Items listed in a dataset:
((
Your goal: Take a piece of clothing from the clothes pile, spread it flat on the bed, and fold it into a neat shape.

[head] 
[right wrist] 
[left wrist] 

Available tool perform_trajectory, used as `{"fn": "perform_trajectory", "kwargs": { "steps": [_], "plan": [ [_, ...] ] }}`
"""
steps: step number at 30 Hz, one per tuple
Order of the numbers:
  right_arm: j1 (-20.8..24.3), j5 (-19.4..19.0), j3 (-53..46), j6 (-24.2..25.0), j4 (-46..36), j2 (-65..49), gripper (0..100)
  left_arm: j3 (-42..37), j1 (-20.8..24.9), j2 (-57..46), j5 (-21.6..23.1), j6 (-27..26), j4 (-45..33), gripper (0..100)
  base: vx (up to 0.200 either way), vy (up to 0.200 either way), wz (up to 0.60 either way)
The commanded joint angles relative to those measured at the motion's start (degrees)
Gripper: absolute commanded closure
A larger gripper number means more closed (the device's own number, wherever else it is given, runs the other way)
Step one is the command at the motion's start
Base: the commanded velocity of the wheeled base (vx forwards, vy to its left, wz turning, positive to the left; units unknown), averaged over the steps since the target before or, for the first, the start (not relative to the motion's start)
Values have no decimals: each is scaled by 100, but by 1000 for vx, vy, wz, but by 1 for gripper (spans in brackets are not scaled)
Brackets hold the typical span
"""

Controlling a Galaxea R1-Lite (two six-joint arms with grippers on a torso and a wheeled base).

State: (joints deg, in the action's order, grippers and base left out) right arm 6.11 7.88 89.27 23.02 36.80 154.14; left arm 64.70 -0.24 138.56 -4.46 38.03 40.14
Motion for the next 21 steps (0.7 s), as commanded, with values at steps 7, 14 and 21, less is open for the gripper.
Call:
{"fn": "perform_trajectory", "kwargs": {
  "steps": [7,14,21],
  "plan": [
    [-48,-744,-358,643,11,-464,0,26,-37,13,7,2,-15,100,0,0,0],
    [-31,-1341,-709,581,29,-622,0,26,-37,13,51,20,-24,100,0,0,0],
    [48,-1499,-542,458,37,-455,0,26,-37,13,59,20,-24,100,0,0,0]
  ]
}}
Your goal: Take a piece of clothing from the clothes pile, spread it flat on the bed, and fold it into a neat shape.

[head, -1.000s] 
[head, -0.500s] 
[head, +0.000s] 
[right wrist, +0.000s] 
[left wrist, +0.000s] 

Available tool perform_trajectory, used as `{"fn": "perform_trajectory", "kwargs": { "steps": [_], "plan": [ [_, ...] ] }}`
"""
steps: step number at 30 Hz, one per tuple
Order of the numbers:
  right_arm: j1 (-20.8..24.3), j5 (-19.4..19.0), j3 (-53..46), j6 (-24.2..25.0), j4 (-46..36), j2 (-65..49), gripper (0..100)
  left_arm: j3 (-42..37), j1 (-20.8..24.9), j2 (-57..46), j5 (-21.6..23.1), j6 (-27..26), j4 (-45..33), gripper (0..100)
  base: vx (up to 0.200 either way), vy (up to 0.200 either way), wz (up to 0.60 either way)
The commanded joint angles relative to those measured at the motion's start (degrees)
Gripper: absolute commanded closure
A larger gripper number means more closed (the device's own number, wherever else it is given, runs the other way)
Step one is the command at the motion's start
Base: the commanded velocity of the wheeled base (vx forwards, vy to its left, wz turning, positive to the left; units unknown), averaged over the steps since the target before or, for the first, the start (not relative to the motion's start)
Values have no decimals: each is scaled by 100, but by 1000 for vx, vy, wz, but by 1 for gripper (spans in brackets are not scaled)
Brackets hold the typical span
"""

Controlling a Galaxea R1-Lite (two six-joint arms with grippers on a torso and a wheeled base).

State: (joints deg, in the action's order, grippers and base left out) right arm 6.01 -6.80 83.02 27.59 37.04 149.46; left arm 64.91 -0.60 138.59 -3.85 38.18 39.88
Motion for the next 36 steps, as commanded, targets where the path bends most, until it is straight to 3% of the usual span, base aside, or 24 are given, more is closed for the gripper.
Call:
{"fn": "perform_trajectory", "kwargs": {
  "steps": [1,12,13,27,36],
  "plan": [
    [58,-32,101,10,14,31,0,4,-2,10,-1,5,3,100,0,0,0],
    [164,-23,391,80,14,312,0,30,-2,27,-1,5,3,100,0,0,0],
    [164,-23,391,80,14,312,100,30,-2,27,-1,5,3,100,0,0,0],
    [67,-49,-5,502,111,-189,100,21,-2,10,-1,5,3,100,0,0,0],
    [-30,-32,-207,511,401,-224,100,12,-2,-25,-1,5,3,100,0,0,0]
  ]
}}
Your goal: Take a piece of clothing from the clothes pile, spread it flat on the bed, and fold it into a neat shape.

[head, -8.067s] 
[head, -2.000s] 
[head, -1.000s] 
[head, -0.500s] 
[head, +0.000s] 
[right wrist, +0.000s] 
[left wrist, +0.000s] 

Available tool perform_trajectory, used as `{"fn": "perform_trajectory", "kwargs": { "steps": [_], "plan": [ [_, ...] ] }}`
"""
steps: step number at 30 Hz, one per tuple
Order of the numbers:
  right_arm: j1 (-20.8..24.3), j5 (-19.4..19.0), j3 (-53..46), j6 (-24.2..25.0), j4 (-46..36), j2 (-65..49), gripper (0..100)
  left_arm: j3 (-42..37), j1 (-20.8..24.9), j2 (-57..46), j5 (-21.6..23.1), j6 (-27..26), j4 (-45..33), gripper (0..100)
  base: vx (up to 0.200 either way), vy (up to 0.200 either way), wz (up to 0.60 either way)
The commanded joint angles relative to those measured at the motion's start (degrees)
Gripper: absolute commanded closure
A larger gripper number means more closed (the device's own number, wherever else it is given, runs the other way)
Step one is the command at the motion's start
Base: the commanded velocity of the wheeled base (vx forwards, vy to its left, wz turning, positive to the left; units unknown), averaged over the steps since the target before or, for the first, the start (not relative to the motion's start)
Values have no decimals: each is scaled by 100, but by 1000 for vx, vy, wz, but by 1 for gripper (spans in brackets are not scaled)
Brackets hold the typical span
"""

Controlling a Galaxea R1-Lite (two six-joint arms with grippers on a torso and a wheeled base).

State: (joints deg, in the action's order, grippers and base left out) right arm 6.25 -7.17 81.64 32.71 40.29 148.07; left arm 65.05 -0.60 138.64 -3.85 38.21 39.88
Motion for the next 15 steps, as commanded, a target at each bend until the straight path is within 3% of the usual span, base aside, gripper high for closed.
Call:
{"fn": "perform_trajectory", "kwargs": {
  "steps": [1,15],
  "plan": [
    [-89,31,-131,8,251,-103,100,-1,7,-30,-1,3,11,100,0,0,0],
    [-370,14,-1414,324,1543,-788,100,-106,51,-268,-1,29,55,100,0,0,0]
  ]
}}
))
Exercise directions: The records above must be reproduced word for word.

Your response:
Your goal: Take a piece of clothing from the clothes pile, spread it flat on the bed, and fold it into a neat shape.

[head] 
[right wrist] 
[left wrist] 

Available tool perform_trajectory, used as `{"fn": "perform_trajectory", "kwargs": { "steps": [_], "plan": [ [_, ...] ] }}`
"""
steps: step number at 30 Hz, one per tuple
Order of the numbers:
  right_arm: j1 (-20.8..24.3), j5 (-19.4..19.0), j3 (-53..46), j6 (-24.2..25.0), j4 (-46..36), j2 (-65..49), gripper (0..100)
  left_arm: j3 (-42..37), j1 (-20.8..24.9), j2 (-57..46), j5 (-21.6..23.1), j6 (-27..26), j4 (-45..33), gripper (0..100)
  base: vx (up to 0.200 either way), vy (up to 0.200 either way), wz (up to 0.60 either way)
The commanded joint angles relative to those measured at the motion's start (degrees)
Gripper: absolute commanded closure
A larger gripper number means more closed (the device's own number, wherever else it is given, runs the other way)
Step one is the command at the motion's start
Base: the commanded velocity of the wheeled base (vx forwards, vy to its left, wz turning, positive to the left; units unknown), averaged over the steps since the target before or, for the first, the start (not relative to the motion's start)
Values have no decimals: each is scaled by 100, but by 1000 for vx, vy, wz, but by 1 for gripper (spans in brackets are not scaled)
Brackets hold the typical span
"""

Controlling a Galaxea R1-Lite (two six-joint arms with grippers on a torso and a wheeled base).

State: (joints deg, in the action's order, grippers and base left out) right arm 6.11 7.88 89.27 23.02 36.80 154.14; left arm 64.70 -0.24 138.56 -4.46 38.03 40.14
Motion for the next 21 steps (0.7 s), as commanded, with values at steps 7, 14 and 21, less is open for the gripper.
Call:
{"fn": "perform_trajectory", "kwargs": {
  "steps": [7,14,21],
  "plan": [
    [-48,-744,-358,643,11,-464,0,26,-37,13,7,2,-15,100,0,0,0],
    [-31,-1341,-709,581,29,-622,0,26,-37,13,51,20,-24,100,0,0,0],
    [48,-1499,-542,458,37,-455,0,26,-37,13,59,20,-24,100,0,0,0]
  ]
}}
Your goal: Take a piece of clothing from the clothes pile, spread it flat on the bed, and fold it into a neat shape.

[head, -1.000s] 
[head, -0.500s] 
[head, +0.000s] 
[right wrist, +0.000s] 
[left wrist, +0.000s] 

Available tool perform_trajectory, used as `{"fn": "perform_trajectory", "kwargs": { "steps": [_], "plan": [ [_, ...] ] }}`
"""
steps: step number at 30 Hz, one per tuple
Order of the numbers:
  right_arm: j1 (-20.8..24.3), j5 (-19.4..19.0), j3 (-53..46), j6 (-24.2..25.0), j4 (-46..36), j2 (-65..49), gripper (0..100)
  left_arm: j3 (-42..37), j1 (-20.8..24.9), j2 (-57..46), j5 (-21.6..23.1), j6 (-27..26), j4 (-45..33), gripper (0..100)
  base: vx (up to 0.200 either way), vy (up to 0.200 either way), wz (up to 0.60 either way)
The commanded joint angles relative to those measured at the motion's start (degrees)
Gripper: absolute commanded closure
A larger gripper number means more closed (the device's own number, wherever else it is given, runs the other way)
Step one is the command at the motion's start
Base: the commanded velocity of the wheeled base (vx forwards, vy to its left, wz turning, positive to the left; units unknown), averaged over the steps since the target before or, for the first, the start (not relative to the motion's start)
Values have no decimals: each is scaled by 100, but by 1000 for vx, vy, wz, but by 1 for gripper (spans in brackets are not scaled)
Brackets hold the typical span
"""

Controlling a Galaxea R1-Lite (two six-joint arms with grippers on a torso and a wheeled base).

State: (joints deg, in the action's order, grippers and base left out) right arm 6.01 -6.80 83.02 27.59 37.04 149.46; left arm 64.91 -0.60 138.59 -3.85 38.18 39.88
Motion for the next 36 steps, as commanded, targets where the path bends most, until it is straight to 3% of the usual span, base aside, or 24 are given, more is closed for the gripper.
Call:
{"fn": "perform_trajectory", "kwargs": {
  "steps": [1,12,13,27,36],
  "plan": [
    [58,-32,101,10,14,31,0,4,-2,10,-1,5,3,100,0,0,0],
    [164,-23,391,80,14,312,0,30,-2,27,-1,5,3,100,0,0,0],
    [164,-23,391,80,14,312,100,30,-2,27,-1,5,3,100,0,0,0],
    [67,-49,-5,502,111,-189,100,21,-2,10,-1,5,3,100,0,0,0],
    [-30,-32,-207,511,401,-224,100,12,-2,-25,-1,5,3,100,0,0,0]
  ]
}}
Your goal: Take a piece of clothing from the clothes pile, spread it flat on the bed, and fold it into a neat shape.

[head, -8.067s] 
[head, -2.000s] 
[head, -1.000s] 
[head, -0.500s] 
[head, +0.000s] 
[right wrist, +0.000s] 
[left wrist, +0.000s] 

Available tool perform_trajectory, used as `{"fn": "perform_trajectory", "kwargs": { "steps": [_], "plan": [ [_, ...] ] }}`
"""
steps: step number at 30 Hz, one per tuple
Order of the numbers:
  right_arm: j1 (-20.8..24.3), j5 (-19.4..19.0), j3 (-53..46), j6 (-24.2..25.0), j4 (-46..36), j2 (-65..49), gripper (0..100)
  left_arm: j3 (-42..37), j1 (-20.8..24.9), j2 (-57..46), j5 (-21.6..23.1), j6 (-27..26), j4 (-45..33), gripper (0..100)
  base: vx (up to 0.200 either way), vy (up to 0.200 either way), wz (up to 0.60 either way)
The commanded joint angles relative to those measured at the motion's start (degrees)
Gripper: absolute commanded closure
A larger gripper number means more closed (the device's own number, wherever else it is given, runs the other way)
Step one is the command at the motion's start
Base: the commanded velocity of the wheeled base (vx forwards, vy to its left, wz turning, positive to the left; units unknown), averaged over the steps since the target before or, for the first, the start (not relative to the motion's start)
Values have no decimals: each is scaled by 100, but by 1000 for vx, vy, wz, but by 1 for gripper (spans in brackets are not scaled)
Brackets hold the typical span
"""

Controlling a Galaxea R1-Lite (two six-joint arms with grippers on a torso and a wheeled base).

State: (joints deg, in the action's order, grippers and base left out) right arm 6.25 -7.17 81.64 32.71 40.29 148.07; left arm 65.05 -0.60 138.64 -3.85 38.21 39.88
Motion for the next 15 steps, as commanded, a target at each bend until the straight path is within 3% of the usual span, base aside, gripper high for closed.
Call:
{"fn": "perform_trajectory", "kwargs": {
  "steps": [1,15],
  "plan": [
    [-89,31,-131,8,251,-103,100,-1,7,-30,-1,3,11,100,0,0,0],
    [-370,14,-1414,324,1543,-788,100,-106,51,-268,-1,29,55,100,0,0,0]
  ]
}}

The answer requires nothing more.